By: Marissa Ross
In the heart of the East Village, a familiar address is being reborn. The building at 47 Avenue B, once home to the legendary Le Souk and Lamia Fish Market, has reopened its doors as Aquarelle, a seafood bar and cocktail lounge that feels like both a return and a reinvention. For Marcus Andrew, the restaurateur who first brought Le Souk to life over two decades ago, the transformation is deeply personal.
“This space has always been about bringing people together,” says Andrew. “Back then, it was music, mezze, energy. Today, it’s candlelight, conversation, and a menu rooted in the sea. But the intention hasn’t changed, it’s still about connection.”
Andrew, who helped define the downtown nightlife era of the early 2000s, is reentering the scene with a new mindset and a new partner: Baris Koroglu, a hospitality powerhouse whose roots stretch from the kitchens of Cappadocia to Manhattan’s buzziest venues. With experience at The Lullaby, Paradise Club, and 9 Jones, Koroglu has helped shape some of the city’s most creative and culturally rich nightlife experiences. But like Andrew, his focus has shifted.
“We’re not trying to recreate what was,” Koroglu says. “We’re building what’s missing, places that stay open late, feel like home, and deliver warmth with elegance.”
Aquarelle officially opened on June 26, and it’s already being recognized as something the city sorely needs: a proper, elevated late-night restaurant. The kitchen is open until midnight six days a week (later on Saturdays), a rarity in an increasingly early-closing city. Aquarelle invites you to linger. It’s Mediterranean soul meets downtown cool, a space designed for slow dinners, warm lighting, great music, and spontaneous connection.

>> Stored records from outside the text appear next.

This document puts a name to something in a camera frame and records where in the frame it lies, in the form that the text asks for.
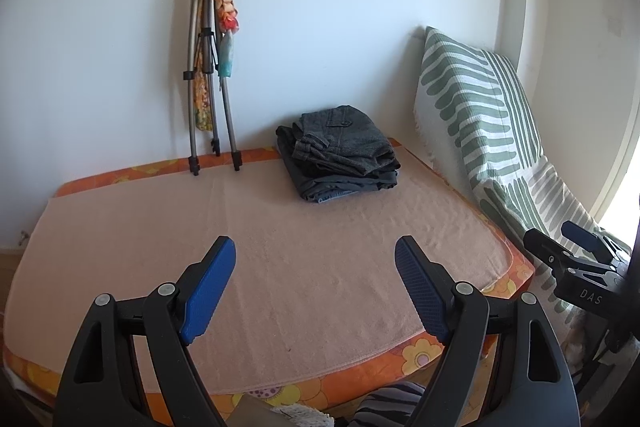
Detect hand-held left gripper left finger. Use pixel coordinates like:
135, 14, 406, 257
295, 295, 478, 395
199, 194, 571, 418
54, 235, 237, 427

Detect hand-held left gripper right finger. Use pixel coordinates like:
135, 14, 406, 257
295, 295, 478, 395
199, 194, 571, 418
394, 235, 582, 427

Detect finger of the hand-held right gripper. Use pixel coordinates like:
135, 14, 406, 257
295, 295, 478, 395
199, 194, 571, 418
560, 220, 632, 265
523, 228, 576, 272

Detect grey tweed short pants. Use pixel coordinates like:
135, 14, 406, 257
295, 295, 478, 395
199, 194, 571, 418
292, 105, 402, 178

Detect black folded pants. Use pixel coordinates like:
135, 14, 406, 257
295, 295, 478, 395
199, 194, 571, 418
275, 125, 401, 196

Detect orange floral mattress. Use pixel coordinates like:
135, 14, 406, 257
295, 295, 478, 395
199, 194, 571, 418
2, 137, 535, 414

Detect pink towel sheet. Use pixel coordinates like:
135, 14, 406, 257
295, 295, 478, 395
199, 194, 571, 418
2, 155, 516, 396

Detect black white striped cloth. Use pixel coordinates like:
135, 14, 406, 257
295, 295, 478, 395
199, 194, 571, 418
351, 381, 427, 427

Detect brown cardboard piece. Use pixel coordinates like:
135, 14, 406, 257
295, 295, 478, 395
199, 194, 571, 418
224, 394, 301, 427

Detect folded blue jeans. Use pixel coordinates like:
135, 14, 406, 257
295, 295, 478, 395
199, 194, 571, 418
300, 187, 362, 204

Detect white fluffy cloth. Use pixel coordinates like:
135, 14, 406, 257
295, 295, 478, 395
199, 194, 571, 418
269, 401, 334, 427

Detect green white striped pillow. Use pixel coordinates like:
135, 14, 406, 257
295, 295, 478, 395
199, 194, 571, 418
412, 25, 633, 327

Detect orange floral cloth strip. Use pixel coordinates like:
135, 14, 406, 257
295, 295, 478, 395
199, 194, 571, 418
193, 41, 217, 133

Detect grey metal tripod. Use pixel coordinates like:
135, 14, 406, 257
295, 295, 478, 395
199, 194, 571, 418
182, 0, 245, 177

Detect teal hanging cloth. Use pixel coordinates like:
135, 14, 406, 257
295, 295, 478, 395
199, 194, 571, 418
217, 31, 235, 79

(Marcus Andrew and Baris Koroglu)
The menu, developed by Koroglu, is a vibrant celebration of the ocean and the season. Dishes include fluke crudo with blood orange and fennel pollen, scallop piri piri with shiso leaf, and octopus carpaccio with smoked paprika oil. There’s also a summer lobster pasta with heirloom tomatoes, whole branzino with Meyer lemon, and a salt-baked red snapper served tableside with wild herbs and olive oil. Produce comes from Marcus’s Long Island farm; the seafood is flown in several times weekly from Montauk and Maine.
There’s also an interactive seafood bar where guests can choose their catch of the day, emphasizing simplicity and transparency. “It’s all about letting the ingredients shine,” says Koroglu.
The cocktail list is equally thoughtful. Botanical-forward and balanced, it features yuzu-thyme gin spritzes, elderflower negronis, and lavender sea salt martinis, all crafted for leisurely sipping and lingering late into the night. Around 11 PM, the vibe shifts, the lights dim, and the room takes on the dreamy energy of a coastal European night out.

But for all its elegance, Aquarelle doesn’t feel exclusive; it feels generous. Regulars are already forming, and neighbors are coming not just to eat, but to stay. It’s that return to neighborhood dining, where you know your server, linger at the bar and order another plate, that sets Aquarelle apart.
“There’s a reason we came back to this exact location,” says Andrew. “It’s not about nostalgia, it’s about legacy. Le Souk was a home for a generation of New Yorkers. Aquarelle is for what comes next.”
In a moment when much of New York’s hospitality scene feels fleeting, designed for viral moments and fast turnover, Aquarelle is a defiant act of endurance. It doesn’t rush you. It doesn’t push trends. It invites you in and reminds you what made New York dining unforgettable in the first place.
With Aquarelle, Marcus Andrew and Baris Koroglu aren’t just opening a restaurant. They’re reopening a dialogue with the neighborhood, with their past, and with a city that could use a little more soul after midnight.